- [LISTED RECORDS]:

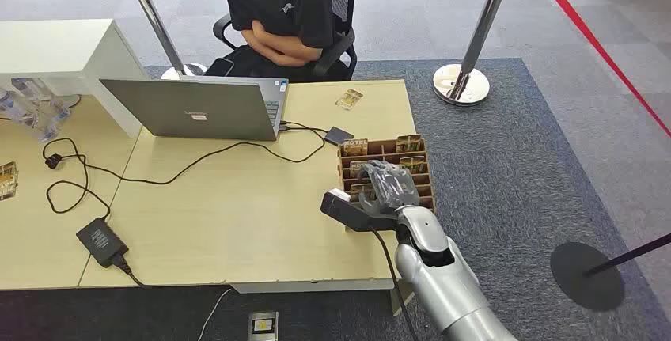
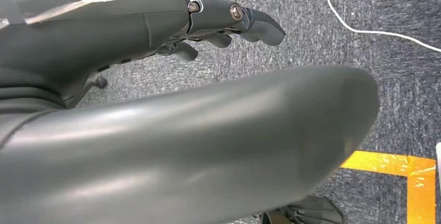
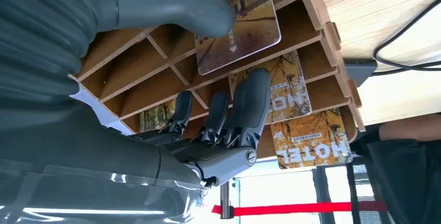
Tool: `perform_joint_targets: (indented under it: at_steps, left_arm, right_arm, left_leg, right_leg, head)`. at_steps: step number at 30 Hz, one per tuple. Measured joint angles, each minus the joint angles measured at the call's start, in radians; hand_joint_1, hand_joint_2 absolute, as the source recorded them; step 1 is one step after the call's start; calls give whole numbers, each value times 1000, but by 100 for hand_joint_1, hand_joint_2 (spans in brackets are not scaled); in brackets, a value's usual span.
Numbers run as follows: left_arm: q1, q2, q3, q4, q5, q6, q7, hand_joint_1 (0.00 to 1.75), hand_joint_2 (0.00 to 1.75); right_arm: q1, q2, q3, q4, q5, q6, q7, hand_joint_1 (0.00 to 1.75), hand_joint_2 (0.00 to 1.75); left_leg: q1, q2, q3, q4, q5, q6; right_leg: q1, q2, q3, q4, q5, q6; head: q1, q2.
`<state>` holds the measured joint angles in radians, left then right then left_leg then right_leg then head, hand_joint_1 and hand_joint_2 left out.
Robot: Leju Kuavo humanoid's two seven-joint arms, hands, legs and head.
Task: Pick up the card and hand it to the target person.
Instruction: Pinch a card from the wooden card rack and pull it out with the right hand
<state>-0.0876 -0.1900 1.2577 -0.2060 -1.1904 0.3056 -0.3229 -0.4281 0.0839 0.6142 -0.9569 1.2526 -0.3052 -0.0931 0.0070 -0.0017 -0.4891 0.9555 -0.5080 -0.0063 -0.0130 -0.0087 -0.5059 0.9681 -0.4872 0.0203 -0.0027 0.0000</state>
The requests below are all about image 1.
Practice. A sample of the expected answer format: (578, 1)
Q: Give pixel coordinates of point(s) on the beige desk leg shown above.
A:
(401, 299)

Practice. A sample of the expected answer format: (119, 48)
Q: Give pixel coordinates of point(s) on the person's right forearm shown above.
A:
(293, 55)

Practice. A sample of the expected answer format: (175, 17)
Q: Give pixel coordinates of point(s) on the red barrier belt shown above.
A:
(592, 40)

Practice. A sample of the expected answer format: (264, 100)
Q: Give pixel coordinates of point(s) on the wooden card holder box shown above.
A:
(385, 151)

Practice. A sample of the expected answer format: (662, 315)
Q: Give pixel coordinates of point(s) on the clear plastic water bottle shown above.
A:
(44, 100)
(23, 116)

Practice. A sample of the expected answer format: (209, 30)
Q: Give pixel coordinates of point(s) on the small black usb hub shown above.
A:
(338, 136)

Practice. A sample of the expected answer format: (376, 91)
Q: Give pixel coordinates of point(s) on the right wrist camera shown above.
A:
(348, 213)

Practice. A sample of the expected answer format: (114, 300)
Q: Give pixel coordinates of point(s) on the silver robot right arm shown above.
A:
(440, 275)

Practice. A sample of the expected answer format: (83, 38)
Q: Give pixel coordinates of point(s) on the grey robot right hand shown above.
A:
(390, 189)

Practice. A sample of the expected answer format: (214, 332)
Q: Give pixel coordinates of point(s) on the black office chair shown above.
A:
(341, 45)

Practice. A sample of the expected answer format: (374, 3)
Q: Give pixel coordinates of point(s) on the person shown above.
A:
(278, 3)

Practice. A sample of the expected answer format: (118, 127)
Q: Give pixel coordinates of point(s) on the person's left forearm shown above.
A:
(262, 32)

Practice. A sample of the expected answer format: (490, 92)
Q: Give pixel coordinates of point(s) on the black stanchion post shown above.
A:
(584, 275)

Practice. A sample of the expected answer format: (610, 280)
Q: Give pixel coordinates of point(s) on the white cabinet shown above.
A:
(52, 45)

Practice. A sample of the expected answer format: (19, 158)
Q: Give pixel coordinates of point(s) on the grey laptop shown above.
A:
(194, 108)

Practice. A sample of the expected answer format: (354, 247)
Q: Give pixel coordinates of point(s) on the dark grey rug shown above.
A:
(498, 171)

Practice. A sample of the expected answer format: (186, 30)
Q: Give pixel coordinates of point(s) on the black smartphone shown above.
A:
(220, 67)

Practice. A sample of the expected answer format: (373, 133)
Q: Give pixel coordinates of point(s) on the chrome stanchion post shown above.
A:
(485, 19)
(157, 24)

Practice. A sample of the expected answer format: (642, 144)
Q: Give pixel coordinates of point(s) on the black power adapter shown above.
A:
(101, 241)

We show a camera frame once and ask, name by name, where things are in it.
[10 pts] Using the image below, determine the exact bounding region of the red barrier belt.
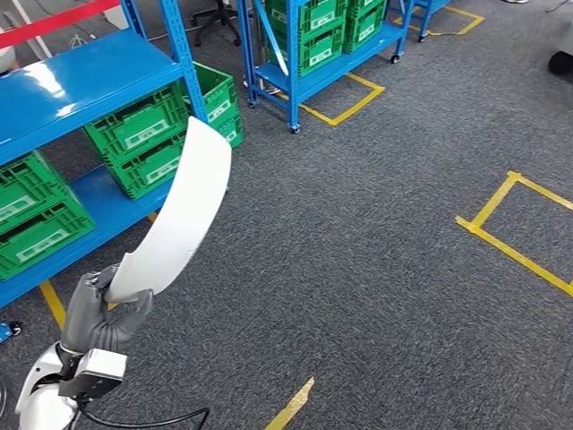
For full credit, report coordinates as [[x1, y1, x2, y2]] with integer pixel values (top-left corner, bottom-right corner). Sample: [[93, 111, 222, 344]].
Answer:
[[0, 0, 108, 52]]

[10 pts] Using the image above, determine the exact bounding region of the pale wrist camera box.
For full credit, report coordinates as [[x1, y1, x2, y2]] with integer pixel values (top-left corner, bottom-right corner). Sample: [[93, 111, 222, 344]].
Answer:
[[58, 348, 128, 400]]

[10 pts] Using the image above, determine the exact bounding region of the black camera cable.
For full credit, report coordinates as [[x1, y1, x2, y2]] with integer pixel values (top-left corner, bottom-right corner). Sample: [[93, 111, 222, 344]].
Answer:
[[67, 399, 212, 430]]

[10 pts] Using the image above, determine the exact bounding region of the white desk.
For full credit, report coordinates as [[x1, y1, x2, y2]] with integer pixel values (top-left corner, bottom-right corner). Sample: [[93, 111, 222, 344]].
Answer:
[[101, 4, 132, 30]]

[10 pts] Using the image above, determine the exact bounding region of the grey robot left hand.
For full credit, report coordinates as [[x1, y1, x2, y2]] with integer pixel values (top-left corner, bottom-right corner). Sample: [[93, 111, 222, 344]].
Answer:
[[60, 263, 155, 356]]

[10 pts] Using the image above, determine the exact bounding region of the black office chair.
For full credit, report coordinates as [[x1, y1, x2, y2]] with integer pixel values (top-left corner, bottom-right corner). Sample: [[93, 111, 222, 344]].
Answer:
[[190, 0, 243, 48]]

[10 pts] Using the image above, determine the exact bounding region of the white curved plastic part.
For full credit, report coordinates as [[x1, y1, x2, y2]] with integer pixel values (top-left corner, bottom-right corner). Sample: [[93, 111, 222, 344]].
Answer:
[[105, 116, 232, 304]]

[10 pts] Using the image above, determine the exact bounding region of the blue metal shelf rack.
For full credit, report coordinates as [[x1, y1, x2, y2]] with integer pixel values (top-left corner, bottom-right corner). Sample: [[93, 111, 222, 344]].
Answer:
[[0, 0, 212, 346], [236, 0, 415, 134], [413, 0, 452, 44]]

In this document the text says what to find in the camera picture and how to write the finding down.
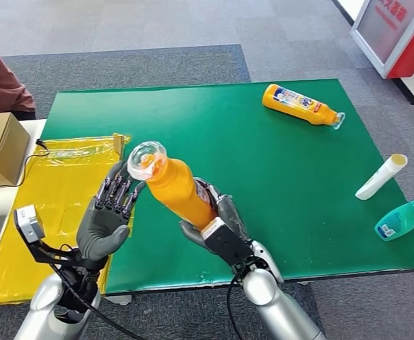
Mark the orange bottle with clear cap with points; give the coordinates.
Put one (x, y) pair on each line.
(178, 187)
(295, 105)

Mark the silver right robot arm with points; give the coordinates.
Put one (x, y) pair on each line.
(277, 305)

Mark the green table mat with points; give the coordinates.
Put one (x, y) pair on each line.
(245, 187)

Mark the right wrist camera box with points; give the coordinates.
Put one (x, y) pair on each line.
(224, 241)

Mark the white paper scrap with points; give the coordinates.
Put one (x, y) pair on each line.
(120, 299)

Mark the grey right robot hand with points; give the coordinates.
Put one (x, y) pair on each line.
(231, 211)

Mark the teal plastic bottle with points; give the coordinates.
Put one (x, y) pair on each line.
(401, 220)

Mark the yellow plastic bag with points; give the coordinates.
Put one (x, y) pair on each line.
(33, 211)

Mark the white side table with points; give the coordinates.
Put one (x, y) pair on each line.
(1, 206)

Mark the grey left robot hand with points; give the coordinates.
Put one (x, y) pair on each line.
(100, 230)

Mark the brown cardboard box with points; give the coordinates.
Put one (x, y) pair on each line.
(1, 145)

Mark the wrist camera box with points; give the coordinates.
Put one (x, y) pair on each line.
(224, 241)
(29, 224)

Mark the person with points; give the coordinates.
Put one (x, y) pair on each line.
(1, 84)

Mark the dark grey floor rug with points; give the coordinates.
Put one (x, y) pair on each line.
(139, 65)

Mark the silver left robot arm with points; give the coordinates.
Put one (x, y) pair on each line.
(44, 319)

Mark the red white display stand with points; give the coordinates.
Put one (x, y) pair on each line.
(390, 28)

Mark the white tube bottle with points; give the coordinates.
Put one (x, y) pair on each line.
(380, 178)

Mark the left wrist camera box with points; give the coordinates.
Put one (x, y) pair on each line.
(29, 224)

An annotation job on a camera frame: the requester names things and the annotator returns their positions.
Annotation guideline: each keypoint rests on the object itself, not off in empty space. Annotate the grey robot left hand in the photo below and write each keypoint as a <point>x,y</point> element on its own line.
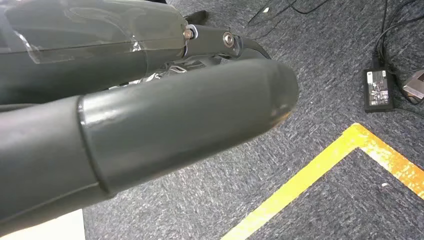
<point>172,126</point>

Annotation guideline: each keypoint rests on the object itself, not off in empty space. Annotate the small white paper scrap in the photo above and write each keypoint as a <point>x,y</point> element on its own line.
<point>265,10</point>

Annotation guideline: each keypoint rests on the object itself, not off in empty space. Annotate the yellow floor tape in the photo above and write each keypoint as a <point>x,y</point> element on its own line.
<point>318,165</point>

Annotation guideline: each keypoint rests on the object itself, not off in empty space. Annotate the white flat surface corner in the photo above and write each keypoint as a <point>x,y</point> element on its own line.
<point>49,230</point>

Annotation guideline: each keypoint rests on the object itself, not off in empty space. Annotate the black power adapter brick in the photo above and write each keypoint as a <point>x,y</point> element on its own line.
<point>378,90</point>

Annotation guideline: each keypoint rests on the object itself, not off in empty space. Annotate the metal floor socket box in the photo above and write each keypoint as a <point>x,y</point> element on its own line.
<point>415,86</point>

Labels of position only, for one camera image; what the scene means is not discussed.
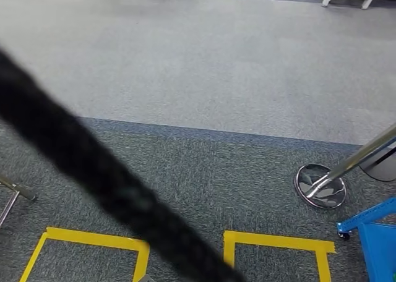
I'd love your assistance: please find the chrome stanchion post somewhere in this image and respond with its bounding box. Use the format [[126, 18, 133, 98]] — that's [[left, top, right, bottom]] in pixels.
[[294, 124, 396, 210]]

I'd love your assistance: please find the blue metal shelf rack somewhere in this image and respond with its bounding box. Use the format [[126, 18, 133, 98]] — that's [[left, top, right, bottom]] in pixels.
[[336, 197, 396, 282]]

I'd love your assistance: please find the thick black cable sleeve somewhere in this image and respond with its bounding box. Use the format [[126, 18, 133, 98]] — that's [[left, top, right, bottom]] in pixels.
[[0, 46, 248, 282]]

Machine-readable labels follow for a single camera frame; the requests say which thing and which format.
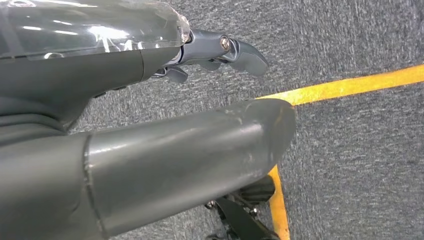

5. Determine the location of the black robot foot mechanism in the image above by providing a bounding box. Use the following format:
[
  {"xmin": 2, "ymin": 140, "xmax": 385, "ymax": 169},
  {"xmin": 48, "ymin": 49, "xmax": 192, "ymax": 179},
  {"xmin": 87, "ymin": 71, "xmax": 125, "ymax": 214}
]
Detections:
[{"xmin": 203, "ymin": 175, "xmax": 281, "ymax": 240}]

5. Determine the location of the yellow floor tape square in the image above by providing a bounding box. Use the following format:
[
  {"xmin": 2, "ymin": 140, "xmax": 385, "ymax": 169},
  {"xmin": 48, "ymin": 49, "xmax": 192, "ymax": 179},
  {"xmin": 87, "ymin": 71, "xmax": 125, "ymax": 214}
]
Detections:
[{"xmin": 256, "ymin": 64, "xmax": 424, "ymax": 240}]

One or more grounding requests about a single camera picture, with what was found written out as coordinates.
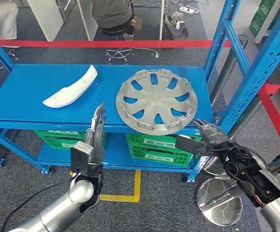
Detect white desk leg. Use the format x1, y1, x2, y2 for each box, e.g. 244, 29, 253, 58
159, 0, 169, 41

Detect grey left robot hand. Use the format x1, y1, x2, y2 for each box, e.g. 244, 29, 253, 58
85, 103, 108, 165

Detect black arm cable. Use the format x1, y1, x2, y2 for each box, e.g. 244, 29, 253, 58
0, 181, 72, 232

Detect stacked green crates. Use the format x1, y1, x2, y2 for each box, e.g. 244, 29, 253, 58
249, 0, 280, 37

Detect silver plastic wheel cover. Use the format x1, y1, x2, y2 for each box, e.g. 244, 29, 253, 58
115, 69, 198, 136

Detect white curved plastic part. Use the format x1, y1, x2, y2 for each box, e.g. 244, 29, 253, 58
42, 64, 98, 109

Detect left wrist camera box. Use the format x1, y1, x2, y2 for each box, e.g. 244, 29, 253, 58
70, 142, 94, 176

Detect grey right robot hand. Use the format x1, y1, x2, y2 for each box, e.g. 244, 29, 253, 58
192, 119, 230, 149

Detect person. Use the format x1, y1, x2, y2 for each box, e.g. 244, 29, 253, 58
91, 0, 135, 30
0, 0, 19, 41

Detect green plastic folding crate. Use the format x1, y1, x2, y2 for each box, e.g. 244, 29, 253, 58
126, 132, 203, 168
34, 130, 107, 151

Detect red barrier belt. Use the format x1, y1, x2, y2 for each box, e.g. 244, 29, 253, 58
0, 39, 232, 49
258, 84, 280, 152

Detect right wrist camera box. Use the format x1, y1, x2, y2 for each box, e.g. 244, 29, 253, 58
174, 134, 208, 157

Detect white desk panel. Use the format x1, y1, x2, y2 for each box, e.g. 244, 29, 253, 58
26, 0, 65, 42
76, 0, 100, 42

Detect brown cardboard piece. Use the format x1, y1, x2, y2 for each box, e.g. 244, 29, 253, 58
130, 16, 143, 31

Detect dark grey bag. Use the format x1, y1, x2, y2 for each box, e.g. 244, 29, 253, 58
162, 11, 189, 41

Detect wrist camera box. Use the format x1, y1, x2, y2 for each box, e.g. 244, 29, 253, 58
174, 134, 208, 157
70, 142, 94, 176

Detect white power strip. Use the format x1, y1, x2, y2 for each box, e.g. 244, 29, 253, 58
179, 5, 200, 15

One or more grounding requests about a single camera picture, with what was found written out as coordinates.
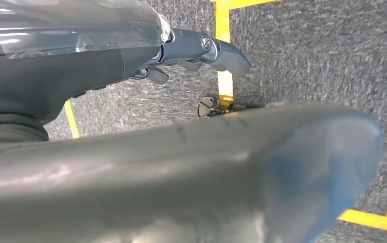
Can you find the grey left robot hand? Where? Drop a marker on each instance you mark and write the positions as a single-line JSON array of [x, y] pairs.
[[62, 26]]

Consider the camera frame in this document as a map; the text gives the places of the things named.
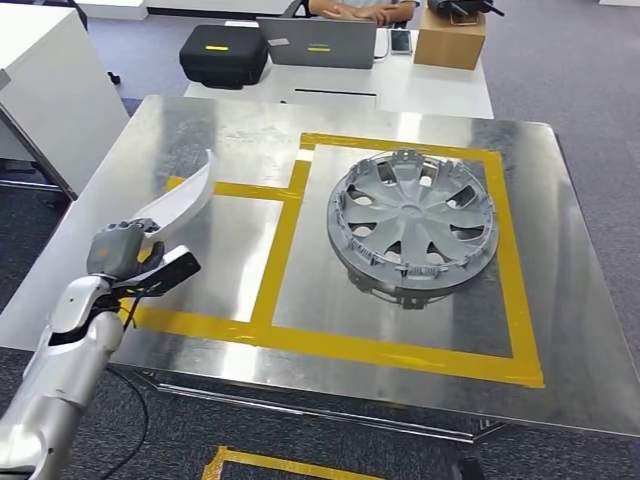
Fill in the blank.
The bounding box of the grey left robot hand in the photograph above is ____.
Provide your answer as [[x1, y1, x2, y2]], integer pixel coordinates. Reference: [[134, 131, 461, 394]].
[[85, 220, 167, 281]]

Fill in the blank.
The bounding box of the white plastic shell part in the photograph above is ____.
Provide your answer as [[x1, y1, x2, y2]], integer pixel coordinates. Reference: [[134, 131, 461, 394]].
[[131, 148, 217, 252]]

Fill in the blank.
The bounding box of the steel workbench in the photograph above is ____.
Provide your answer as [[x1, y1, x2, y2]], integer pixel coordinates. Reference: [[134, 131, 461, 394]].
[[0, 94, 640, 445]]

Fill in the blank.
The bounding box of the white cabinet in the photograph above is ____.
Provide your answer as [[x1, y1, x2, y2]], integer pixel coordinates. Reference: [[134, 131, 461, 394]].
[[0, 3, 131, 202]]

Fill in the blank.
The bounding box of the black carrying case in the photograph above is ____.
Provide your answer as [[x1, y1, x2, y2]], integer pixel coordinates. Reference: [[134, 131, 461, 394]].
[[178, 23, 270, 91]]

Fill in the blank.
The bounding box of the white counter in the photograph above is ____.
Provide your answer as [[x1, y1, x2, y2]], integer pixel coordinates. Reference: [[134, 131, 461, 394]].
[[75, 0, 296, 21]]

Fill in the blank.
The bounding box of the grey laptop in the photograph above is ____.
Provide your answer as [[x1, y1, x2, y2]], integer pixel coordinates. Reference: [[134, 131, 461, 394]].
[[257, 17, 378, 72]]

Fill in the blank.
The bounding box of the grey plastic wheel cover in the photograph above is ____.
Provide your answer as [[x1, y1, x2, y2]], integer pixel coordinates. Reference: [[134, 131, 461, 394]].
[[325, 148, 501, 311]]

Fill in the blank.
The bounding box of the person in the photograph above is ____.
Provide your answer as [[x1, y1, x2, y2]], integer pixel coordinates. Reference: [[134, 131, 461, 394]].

- [REQUIRED WORK]: Filter the lines above, keeping and copying those that contain "office".

- [SOLUTION FOR THIS TASK]:
Q: Give pixel coordinates of point(s) on the black office chair shown above.
[10 pts] Using the image above, determine the exact bounding region of the black office chair.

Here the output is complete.